INPUT DATA START

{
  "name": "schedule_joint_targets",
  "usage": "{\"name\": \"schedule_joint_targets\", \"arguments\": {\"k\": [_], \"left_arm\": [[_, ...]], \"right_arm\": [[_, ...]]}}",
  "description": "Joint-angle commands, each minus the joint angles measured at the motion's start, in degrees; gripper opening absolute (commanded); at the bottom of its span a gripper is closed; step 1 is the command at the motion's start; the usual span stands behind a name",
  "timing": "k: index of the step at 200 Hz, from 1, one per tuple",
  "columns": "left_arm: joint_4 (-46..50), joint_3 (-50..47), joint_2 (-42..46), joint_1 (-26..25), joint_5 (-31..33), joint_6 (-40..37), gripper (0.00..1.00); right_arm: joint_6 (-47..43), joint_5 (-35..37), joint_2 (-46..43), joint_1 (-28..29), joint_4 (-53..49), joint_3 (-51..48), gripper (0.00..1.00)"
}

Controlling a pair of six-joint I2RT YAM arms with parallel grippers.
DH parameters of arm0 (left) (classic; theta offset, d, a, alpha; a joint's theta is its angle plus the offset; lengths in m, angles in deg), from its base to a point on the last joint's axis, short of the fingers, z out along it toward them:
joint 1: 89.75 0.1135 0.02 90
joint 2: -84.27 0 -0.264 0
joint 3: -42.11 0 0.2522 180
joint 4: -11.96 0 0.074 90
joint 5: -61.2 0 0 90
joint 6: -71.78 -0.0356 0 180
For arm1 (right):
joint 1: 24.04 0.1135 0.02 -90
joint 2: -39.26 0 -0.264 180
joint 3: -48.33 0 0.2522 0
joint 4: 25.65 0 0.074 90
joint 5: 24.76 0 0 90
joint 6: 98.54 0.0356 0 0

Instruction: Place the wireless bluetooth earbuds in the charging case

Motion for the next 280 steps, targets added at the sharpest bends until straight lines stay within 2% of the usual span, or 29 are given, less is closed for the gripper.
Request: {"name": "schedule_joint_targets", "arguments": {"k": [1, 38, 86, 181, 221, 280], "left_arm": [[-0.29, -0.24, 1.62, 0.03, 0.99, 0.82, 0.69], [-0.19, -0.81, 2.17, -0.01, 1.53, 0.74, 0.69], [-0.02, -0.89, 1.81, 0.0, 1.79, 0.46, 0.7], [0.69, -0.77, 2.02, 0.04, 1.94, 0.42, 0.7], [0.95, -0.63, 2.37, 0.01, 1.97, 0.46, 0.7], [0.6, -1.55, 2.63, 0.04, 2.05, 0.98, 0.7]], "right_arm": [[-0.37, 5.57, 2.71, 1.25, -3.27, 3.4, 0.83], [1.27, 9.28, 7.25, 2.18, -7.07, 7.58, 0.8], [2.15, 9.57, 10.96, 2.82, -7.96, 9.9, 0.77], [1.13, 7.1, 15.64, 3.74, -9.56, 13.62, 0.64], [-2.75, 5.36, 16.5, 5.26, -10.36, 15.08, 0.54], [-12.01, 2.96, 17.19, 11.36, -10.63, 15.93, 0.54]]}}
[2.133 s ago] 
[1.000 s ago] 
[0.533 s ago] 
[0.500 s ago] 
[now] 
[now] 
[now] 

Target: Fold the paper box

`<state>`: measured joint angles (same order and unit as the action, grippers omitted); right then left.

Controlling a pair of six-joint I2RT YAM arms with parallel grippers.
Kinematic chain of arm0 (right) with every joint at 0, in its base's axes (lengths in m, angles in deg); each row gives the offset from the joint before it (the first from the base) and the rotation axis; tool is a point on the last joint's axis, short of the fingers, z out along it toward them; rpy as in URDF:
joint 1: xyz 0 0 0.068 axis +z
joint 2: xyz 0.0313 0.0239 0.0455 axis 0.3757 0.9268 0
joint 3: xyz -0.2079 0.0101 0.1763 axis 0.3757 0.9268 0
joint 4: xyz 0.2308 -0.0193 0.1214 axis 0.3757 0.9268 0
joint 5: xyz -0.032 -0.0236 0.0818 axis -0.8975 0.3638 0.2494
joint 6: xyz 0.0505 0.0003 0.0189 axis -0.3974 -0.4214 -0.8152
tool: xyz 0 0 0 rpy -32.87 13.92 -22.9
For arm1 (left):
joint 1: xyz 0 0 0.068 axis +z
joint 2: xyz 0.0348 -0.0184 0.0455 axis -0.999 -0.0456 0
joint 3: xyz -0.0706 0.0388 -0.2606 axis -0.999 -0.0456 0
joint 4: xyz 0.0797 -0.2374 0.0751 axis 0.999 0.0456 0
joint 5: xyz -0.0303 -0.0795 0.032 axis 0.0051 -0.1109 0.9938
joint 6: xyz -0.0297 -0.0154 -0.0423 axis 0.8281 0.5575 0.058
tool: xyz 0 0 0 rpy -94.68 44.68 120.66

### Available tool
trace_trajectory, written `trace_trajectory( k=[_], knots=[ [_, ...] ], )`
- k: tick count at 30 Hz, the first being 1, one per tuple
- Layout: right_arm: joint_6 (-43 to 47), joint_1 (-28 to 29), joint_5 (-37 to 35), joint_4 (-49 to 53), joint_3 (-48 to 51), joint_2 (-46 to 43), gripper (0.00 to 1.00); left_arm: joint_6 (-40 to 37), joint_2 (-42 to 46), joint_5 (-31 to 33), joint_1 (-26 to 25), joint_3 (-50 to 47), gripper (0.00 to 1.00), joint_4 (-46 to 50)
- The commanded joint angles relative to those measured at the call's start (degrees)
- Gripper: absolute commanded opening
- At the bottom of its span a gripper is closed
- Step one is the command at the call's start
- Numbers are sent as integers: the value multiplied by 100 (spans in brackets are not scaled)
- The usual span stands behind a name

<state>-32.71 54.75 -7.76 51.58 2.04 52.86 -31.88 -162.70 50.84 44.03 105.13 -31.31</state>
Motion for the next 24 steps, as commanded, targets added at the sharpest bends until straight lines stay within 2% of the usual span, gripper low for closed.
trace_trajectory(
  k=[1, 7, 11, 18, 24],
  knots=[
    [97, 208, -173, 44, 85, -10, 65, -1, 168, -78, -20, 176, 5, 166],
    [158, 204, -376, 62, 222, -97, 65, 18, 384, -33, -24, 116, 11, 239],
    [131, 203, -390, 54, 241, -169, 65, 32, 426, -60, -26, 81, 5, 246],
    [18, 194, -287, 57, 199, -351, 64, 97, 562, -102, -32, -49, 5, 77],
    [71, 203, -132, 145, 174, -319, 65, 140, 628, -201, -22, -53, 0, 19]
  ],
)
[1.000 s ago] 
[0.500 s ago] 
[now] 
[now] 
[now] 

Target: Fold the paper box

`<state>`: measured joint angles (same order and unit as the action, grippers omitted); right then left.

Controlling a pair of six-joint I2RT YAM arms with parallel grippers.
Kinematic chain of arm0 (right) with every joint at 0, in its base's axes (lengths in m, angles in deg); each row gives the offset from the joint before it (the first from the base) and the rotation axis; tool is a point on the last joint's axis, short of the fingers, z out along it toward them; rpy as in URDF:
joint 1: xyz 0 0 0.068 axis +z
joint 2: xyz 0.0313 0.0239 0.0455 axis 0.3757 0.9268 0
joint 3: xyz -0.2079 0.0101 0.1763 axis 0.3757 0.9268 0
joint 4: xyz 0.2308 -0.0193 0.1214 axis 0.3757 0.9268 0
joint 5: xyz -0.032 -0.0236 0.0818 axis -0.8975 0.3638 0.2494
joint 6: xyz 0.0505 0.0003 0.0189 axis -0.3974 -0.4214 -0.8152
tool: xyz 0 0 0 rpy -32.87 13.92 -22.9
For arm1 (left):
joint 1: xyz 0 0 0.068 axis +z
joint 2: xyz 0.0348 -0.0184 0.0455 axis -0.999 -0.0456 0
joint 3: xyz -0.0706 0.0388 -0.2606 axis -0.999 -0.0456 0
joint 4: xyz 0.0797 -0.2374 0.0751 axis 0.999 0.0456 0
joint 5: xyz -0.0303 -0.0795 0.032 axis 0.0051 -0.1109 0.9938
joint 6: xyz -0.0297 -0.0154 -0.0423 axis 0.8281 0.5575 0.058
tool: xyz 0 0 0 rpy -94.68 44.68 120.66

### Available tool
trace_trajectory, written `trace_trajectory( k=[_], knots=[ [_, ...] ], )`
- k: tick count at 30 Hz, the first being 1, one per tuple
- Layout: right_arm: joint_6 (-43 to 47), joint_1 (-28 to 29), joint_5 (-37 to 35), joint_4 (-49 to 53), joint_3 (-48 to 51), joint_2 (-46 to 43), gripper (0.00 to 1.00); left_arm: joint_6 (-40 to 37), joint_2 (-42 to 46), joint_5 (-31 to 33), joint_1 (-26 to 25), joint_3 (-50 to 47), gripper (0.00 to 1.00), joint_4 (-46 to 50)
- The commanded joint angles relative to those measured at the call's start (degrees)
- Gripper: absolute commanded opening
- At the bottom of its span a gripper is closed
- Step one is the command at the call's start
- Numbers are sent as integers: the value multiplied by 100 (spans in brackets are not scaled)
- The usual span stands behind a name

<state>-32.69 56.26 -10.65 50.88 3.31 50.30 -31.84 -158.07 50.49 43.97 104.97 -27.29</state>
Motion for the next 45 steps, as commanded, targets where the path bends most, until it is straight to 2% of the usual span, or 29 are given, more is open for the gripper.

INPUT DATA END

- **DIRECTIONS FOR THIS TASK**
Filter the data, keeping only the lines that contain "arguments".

- **ANSWER BELOW**
  "usage": "{\"name\": \"schedule_joint_targets\", \"arguments\": {\"k\": [_], \"left_arm\": [[_, ...]], \"right_arm\": [[_, ...]]}}",
Request: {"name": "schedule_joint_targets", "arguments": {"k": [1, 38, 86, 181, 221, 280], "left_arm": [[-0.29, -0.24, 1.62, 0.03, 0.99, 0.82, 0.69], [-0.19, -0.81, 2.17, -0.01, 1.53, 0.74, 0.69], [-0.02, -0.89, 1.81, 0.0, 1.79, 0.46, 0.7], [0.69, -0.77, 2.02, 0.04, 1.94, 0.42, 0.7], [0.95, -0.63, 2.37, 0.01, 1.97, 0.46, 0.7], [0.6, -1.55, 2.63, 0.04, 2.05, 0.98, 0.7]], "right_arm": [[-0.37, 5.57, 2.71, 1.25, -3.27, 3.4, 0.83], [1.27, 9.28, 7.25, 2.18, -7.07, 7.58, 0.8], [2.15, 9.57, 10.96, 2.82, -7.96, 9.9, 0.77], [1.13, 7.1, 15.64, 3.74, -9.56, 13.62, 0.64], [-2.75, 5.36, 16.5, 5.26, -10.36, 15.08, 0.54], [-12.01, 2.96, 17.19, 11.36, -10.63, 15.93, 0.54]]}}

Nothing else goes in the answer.